Również pytanie nr 14 ma dwie potencjalnie dobre odpowiedzi. Chodzi w nim o możliwość wypowiedzenia umowy ubezpieczenia na życie. Ubezpieczający może ją co do zasady wypowiedzieć (C) w każdym czasie (tak wynika z brzemienia art 830 §1 kc). Jednak jako druga przynajmniej po części dobra odpowiedź jawi się opisana pod literą B. Odpowiedź ta brzmi: „(B) za zgodą ubezpieczonego, jeśli jest osobą inna niż ubezpieczający”. Jest to znany w literaturze problem dotyczący tego czy wbrew interesowi ubezpieczonego i działając wyraźnie na jego niekorzyść można taką umowę wypowiedzieć. Problem ten jest znany nadzorowi, choćby z przypadku tzw. "grup agenckich". Rzecz w tym, że w ubezpieczeniu na cudzy rachunek niejednokrotnie to ubezpieczony płaci składkę, zawsze zaś jego interes jest przedmiotem ubezpieczenia, a zatem jest on żywotnie zainteresowany ciągłością ochrony ubezpieczeniowej. Biorą zaś pod uwagę przepis art 829 §2 zd 3 stanowiący, że „zmiana umowy na niekorzyść ubezpieczonego lub osoby uprawnionej do otrzymania sumy ubezpieczenia w razie śmierci ubezpieczonego wymaga zgody tego ubezpieczonego” możemy rozumować prawniczo, że skoro jest zabronione mniej (modyfikacja na niekorzyść), to jest i zabronione więcej (rozwiązanie na niekorzyść).

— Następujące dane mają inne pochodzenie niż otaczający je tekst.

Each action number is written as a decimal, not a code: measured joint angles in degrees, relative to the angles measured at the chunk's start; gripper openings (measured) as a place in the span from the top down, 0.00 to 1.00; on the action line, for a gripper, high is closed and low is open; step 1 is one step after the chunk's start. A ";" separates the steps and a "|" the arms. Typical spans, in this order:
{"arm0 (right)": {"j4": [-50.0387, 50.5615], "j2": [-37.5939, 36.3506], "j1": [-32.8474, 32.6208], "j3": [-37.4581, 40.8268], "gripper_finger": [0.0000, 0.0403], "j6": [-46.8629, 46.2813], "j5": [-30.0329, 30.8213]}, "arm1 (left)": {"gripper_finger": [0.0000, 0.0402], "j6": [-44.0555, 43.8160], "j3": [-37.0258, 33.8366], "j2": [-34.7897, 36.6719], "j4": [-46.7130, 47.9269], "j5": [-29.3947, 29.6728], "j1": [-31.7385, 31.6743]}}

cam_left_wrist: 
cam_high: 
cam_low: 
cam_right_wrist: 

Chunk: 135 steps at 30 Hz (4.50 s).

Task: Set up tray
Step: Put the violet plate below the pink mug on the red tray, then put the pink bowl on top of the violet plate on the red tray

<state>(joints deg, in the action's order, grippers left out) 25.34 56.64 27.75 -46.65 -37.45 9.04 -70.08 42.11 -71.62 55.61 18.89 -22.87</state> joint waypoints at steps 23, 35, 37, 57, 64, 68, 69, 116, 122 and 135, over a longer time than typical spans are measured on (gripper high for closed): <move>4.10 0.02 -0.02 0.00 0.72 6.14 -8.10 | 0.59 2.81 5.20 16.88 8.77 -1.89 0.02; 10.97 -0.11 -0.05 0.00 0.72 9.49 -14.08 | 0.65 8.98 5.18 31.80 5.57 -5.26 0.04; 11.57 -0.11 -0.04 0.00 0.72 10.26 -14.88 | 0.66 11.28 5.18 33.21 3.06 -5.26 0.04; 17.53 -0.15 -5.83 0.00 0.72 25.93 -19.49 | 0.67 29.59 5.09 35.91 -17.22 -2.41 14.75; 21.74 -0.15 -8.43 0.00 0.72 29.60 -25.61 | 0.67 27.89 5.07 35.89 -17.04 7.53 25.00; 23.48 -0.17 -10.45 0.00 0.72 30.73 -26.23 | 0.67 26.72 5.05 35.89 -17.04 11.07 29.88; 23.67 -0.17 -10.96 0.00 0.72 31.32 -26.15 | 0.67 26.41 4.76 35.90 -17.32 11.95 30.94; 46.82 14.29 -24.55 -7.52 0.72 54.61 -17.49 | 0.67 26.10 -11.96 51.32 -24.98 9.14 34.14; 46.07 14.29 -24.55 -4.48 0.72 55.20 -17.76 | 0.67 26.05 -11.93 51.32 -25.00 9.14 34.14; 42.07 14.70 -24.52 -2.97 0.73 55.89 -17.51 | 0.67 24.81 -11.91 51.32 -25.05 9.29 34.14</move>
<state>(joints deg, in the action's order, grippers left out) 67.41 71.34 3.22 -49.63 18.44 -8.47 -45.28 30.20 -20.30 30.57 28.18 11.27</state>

Nie jest to tylko moje zdanie bo w komentarzu do art 830 kc (W. Borysiak (red.), Kodeks cywilny. Komentarz. Wyd. 33, Warszawa 2024) znajdujemy takie stanowisko: „Ponieważ jednak prawo do wypowiedzenia umowy stanowi prawo podmiotowe, wypowiedzenie umowy przez ubezpieczającego bez uzasadnionych podstaw, za to z pokrzywdzeniem ubezpieczonych, może zostać uznane za nadużycie prawa podmiotowego (art. 5 KC).” Nadużycie prawa prowadziło by zaś do nieważności takiego wypowiedzenia. Brak zgody ubezpieczonego nie pozwoli zatem umowy wypowiedzieć.

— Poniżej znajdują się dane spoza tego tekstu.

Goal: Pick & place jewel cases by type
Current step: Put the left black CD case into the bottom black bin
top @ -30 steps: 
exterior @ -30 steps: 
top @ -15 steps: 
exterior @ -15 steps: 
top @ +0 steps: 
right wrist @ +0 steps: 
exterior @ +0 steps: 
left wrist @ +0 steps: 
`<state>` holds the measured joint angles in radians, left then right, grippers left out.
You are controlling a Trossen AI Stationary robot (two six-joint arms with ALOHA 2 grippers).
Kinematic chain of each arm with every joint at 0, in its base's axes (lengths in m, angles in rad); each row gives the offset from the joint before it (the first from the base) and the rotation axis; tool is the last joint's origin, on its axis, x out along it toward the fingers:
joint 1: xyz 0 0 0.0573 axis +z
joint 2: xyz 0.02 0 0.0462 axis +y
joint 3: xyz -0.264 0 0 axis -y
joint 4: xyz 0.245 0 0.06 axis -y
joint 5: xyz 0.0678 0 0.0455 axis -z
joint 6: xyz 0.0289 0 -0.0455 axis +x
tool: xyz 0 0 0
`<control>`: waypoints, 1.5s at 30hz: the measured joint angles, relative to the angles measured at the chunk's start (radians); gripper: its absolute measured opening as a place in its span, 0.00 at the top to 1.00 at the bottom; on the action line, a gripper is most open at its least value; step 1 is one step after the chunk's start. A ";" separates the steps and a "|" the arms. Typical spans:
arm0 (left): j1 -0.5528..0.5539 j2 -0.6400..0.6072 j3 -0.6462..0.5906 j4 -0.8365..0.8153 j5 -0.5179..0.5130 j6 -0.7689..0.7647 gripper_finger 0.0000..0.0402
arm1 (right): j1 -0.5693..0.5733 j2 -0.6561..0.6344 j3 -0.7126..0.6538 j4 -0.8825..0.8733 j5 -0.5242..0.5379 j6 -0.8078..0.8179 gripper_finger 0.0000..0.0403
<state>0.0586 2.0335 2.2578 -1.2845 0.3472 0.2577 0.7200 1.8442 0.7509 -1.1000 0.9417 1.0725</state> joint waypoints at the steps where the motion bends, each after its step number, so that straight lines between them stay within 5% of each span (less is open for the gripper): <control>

Pytanie nr 82 też nie jest nowe, ale warto je skomentować i raz na zawsze wyjaśnić na czym polega błąd jaki popełnił jego twórca. Błąd wynika z nieuważnej lektury przepisu §4 art 812 kc. Chodzi o możliwość odstąpienia od umowy. Ponieważ umowa ubezpieczenia jest na ogół umową terminową ustawodawca (poza wyjątkami) nie zezwala na jej jednostronne wypowiedzenie. Można by wzorem zagranicznym wprowadzić taką możliwość gdy przykładowo nie jesteśmy zadowoleni z usługi finansowej ubezpieczyciela, to jest np.: z kwoty wypłaconego odszkodowania, czy z terminu likwidacji. Nasz ustawodawca jednak w zamian za nierozwiązywalność umowy daje jedynie dość długi termin na odstąpienie od niej już po zawarciu. Jest to termin 30-dniowy występujący zarówno w kodeksie cywilnym, jak i w ustawie o prawach konsumenta (art 40 ust 2 ustawy). Pytanie dotyczy jednak tylko kodeksu cywilnego i tam przepis ten brzmi następująco: „§ 4. Jeżeli umowa ubezpieczenia jest zawarta na okres dłuższy niż 6 miesięcy, ubezpieczający ma prawo odstąpienia od umowy ubezpieczenia w terminie 30 dni, a w przypadku gdy ubezpieczający jest przedsiębiorcą – w terminie 7 dni od dnia zawarcia umowy.” Ustawodawca różnicuje nam zatem termin wypowiedzenia w zależności od tego czy jesteśmy przedsiębiorcami, czy nie. Jednak pytanie testowe brzmi następująco: „Osoba fizyczna, która zawiera roczną umowe ubezpieczenia mienia od wszystkich ryzyka może od niej odstąpić:” I tu niestety błąd tkwi w samym pytaniu - nie wiemy czy chodzi o osobę fizyczną będącą przedsiębiorcą (7 dni na odstąpienie), czy osobę fizyczną nie będącą przedsiębiorca (30 dni na odstąpienie). Możemy jedynie zgadywać, że o tę drugą, ale jaką odpowiedź będzie zaznaczona w kluczu? Tego dowiemy się wkrótce.